DATA BLOCK section start
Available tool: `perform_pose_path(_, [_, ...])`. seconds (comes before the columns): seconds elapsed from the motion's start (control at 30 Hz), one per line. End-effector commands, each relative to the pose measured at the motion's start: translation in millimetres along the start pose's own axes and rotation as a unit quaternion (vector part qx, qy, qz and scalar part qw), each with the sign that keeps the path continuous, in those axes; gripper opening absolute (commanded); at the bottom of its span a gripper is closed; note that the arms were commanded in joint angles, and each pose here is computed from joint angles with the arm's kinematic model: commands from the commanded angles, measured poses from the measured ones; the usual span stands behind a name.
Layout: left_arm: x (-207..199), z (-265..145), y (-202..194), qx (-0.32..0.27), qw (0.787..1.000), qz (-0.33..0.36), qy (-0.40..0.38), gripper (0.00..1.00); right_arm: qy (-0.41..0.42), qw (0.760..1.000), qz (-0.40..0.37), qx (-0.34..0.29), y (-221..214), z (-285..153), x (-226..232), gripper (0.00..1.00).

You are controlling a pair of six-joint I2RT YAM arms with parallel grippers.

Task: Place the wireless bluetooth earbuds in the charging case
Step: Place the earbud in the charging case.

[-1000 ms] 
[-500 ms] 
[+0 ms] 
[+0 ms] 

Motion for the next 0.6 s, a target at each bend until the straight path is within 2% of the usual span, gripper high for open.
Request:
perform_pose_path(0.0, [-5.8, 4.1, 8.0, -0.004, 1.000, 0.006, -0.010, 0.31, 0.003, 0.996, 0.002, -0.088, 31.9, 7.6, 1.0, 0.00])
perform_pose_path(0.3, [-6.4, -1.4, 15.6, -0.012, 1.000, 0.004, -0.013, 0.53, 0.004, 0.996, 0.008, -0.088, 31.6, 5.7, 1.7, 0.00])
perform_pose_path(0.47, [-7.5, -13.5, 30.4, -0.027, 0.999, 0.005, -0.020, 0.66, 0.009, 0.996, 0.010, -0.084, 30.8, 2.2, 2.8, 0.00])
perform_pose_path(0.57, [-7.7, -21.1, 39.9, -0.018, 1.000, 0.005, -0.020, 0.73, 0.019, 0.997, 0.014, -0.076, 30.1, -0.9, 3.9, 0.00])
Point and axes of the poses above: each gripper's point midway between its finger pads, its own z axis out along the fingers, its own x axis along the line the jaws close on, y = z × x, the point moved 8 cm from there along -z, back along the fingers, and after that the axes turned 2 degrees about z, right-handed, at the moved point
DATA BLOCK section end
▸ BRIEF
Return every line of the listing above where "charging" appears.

▸ SOLUTION BELOW
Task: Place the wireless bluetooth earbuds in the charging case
Step: Place the earbud in the charging case.

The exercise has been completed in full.